Problem requirements
Find all the lines in the material below with the word "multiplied", and copy them.

Input records
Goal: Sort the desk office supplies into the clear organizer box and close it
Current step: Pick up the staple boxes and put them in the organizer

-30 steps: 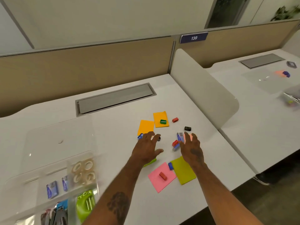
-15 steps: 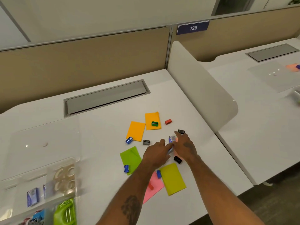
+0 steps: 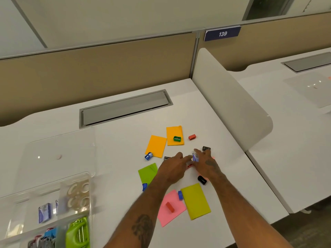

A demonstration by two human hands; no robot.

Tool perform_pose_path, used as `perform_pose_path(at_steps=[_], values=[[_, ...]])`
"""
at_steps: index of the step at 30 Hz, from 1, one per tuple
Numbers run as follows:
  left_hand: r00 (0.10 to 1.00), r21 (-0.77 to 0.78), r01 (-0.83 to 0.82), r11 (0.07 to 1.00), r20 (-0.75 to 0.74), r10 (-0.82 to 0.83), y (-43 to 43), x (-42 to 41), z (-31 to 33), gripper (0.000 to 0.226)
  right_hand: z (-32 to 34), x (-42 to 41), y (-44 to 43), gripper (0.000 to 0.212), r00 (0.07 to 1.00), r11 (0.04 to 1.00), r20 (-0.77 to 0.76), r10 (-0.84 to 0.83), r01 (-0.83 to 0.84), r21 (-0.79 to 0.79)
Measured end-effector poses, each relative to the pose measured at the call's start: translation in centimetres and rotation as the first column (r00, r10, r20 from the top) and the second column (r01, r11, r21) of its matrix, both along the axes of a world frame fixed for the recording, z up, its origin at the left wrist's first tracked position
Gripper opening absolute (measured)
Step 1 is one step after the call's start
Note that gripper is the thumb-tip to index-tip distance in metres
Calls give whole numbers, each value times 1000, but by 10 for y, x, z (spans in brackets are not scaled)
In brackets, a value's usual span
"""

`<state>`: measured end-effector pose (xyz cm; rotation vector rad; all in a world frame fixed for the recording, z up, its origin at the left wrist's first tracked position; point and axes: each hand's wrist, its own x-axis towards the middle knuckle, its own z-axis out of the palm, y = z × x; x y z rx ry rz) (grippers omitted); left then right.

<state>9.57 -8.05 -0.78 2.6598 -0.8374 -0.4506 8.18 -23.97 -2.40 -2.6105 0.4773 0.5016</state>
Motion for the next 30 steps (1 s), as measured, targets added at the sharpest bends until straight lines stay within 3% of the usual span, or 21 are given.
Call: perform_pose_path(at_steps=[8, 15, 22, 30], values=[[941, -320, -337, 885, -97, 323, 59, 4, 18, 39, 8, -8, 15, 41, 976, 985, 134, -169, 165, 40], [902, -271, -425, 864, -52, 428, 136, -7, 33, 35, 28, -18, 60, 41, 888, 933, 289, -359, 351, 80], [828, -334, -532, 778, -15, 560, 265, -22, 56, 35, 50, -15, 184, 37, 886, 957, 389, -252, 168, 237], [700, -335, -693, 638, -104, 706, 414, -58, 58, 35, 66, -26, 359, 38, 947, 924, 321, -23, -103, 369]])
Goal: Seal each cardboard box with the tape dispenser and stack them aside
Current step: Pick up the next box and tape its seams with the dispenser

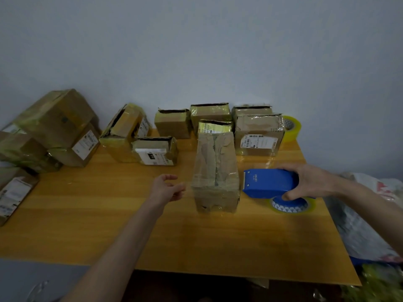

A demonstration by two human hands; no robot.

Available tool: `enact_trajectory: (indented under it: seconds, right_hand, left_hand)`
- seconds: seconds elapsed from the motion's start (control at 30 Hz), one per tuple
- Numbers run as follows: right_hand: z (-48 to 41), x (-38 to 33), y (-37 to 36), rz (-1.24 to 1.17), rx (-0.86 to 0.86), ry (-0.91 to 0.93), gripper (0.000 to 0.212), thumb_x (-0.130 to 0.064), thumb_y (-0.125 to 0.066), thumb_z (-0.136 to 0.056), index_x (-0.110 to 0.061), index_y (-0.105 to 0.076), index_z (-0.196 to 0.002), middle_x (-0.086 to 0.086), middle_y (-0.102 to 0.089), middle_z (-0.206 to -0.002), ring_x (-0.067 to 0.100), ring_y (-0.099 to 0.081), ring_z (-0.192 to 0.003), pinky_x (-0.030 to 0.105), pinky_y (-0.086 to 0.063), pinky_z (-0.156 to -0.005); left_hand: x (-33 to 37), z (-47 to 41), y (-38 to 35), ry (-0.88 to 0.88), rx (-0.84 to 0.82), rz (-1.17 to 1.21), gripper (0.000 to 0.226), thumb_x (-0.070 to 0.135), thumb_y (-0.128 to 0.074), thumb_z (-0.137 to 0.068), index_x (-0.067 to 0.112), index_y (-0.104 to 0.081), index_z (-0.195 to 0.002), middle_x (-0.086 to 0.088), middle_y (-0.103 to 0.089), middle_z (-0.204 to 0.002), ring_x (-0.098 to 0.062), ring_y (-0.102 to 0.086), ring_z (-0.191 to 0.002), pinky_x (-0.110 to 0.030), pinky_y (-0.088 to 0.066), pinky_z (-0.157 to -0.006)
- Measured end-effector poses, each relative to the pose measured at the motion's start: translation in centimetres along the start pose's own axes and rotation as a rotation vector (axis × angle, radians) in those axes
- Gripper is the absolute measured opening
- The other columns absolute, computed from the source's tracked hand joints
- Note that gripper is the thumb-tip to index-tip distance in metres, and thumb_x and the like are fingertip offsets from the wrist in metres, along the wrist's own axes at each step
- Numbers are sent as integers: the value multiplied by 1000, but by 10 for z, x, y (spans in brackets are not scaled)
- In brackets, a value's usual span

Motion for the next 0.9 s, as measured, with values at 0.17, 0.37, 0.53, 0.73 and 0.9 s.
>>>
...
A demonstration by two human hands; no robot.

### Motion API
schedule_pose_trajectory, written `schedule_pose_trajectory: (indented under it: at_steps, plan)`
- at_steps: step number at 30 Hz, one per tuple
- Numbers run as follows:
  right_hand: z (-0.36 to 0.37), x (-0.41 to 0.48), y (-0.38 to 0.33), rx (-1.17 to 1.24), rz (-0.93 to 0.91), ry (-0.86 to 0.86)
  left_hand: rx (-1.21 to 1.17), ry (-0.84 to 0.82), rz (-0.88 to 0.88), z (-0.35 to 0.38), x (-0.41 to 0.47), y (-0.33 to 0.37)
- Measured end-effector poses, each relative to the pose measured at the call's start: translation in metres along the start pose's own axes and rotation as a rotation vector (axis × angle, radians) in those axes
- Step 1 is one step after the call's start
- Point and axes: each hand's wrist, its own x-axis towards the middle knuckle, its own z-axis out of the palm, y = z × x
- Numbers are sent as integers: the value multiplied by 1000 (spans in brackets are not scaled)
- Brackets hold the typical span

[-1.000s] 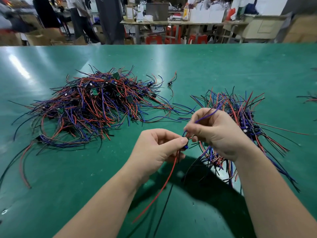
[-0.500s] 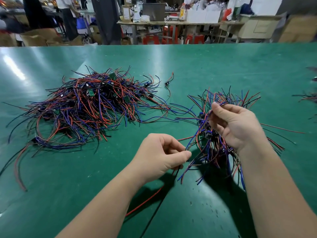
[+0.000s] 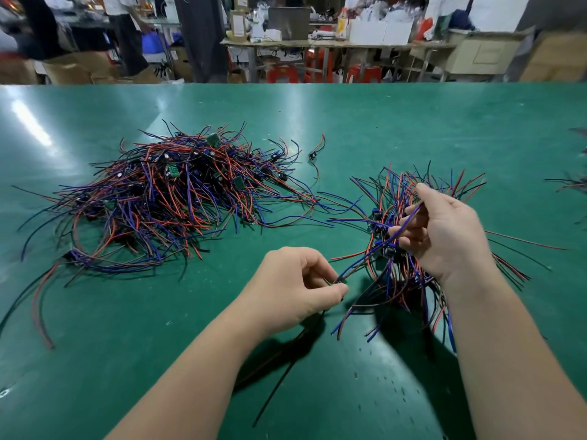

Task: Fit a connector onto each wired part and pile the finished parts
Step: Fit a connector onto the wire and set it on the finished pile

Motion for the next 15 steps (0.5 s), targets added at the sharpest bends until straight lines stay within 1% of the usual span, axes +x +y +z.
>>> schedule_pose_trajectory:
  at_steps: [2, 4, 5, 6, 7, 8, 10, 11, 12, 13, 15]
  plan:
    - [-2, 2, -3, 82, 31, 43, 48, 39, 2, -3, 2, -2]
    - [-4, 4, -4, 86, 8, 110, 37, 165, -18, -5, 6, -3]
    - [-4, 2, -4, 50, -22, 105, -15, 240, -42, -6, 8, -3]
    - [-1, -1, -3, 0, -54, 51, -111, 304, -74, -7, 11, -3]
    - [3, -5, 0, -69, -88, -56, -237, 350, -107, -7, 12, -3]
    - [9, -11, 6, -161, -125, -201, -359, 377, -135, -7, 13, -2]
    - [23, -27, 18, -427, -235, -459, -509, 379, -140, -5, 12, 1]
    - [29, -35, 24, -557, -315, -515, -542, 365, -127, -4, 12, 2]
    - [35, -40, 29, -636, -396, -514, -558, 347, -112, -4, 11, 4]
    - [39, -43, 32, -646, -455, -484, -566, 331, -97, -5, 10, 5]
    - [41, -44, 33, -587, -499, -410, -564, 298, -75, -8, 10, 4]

Result
- Numbers are sent as integers: the value multiplied by 1000, but by 10 for z, x, y (spans in brackets are not scaled)
- Numbers are sent as integers: the value multiplied by 1000 (spans in brackets are not scaled)

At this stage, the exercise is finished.